The story is about Obamacare’s “Cadillac Tax,” which isn’t really a tax so much as a convoluted attempt to undo an existing tax break. To simplify things a bit, the government today doesn’t treat employer health insurance as taxable income. That makes a dollar of insurance worth more than a dollar of wages, giving both employers and employees incentive to load up on insurance.

Most economists think that contributes to rising health care costs, since people with more insurance tend to spend more on medical care. The Cadillac tax would limit the value of the tax break, effectively reducing that incentive and, in theory, reducing health care costs for everybody over the long run. (The mechanism is complicated; read here if you want an explanation of how it works.)

In an ideal world, insurers and employers would respond to the Cadillac tax by finding more efficient ways to pay for care, so that workers would end up with the same access to and quality of medicine. They’d just pay a little less for it. One way to accomplish this would be to switch employees over to a smartly managed care insurance plan—think Kaiser Permanente, where the physicians and nurses coordinate with each other, focusing on the most effective treatments and long-term health of the patient.

In the real world, alas, employers frequently find it easier just to shift costs over to their employees.
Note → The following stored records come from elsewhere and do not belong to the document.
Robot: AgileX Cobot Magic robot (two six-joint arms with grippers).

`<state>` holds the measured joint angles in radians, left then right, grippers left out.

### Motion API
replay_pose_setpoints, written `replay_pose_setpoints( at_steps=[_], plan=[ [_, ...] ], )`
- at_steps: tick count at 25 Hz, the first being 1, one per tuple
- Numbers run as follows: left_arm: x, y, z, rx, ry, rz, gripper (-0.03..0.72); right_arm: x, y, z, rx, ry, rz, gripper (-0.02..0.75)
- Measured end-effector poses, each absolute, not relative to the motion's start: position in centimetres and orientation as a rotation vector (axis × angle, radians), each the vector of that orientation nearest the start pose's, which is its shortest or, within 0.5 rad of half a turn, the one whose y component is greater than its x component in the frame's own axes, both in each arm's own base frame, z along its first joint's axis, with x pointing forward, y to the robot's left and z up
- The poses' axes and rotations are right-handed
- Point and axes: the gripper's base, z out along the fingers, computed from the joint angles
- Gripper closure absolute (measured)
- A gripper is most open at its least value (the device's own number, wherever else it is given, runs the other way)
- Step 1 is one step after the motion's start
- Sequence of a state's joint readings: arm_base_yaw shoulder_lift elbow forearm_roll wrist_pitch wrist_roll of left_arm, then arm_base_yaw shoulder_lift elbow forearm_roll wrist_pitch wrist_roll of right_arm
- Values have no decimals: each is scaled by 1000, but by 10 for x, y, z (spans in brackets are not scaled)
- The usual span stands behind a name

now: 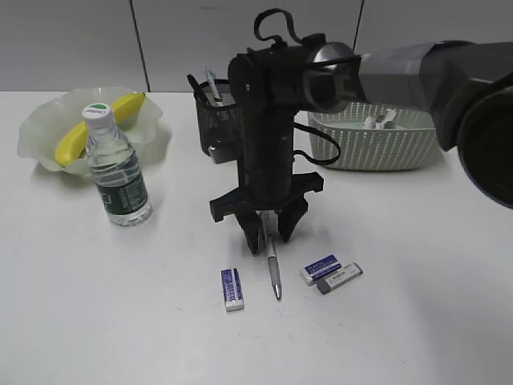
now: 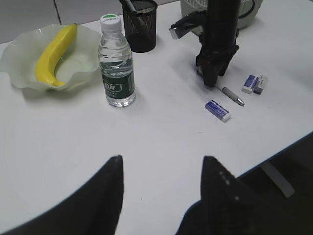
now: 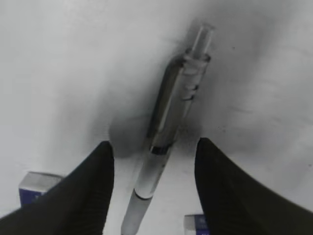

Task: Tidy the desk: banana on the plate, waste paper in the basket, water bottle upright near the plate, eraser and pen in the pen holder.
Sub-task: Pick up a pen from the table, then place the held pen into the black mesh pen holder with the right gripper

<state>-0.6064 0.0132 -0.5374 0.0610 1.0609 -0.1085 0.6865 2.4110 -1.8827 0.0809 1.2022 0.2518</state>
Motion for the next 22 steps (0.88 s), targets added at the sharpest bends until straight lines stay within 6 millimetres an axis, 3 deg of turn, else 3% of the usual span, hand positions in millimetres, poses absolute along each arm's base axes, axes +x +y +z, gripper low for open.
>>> replay_pose_setpoints(
  at_steps=[3, 8, 16, 18, 22],
  plan=[
    [-3, 8, 288, 499, 1978, -379, 307, 355, 300, 99, -657, 3189, 48, 367],
    [-3, 8, 288, 499, 1978, -379, 307, 355, 301, 99, -723, 3177, 62, 626],
    [-3, 8, 288, 499, 1978, -379, 307, 355, 302, 105, -764, 3154, 78, 628],
    [-3, 8, 288, 499, 1978, -379, 307, 354, 303, 121, -781, 3125, 128, 628],
    [-3, 8, 288, 499, 1978, -379, 307, 348, 306, 173, -807, 3035, 287, 628]
  ],
)
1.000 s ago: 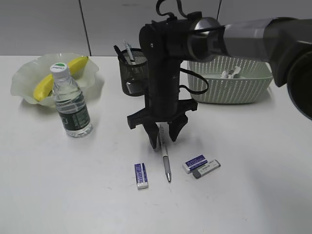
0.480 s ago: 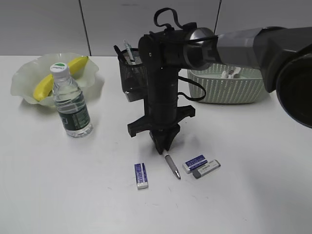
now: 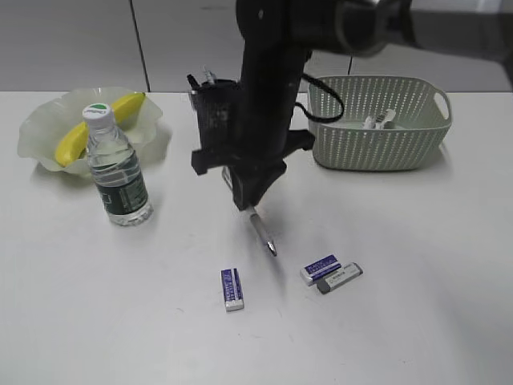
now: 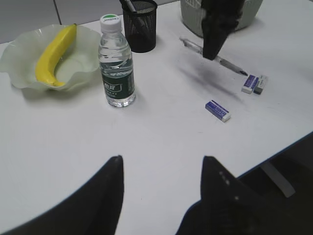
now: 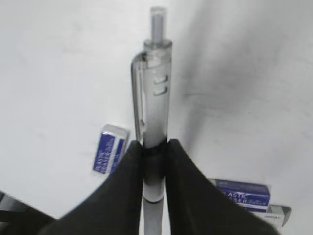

They change their plan benefits, so that workers pay more for each prescription, hospital visit, and the like. The Times story, by Reed Abelson, suggests employers are doing just that.

It’s difficult to pinpoint how much the Cadillac Tax is responsible for these shifts, given that employers were looking for ways to shift costs long before Obamacare came long. The tax doesn’t start to phase in until 2018. And the Congressional Budget Office, in its most recent revision of projections on Obamacare, said that it now expects fewer plans to hit the tax threshold when it first takes effect. Still, employers are certainly talking about the tax. (I’ve heard the same chatter.) If employers are reducing their coverage in response, then—as Matthew Yglesias notes—it’s working precisely as the economists predicted it would.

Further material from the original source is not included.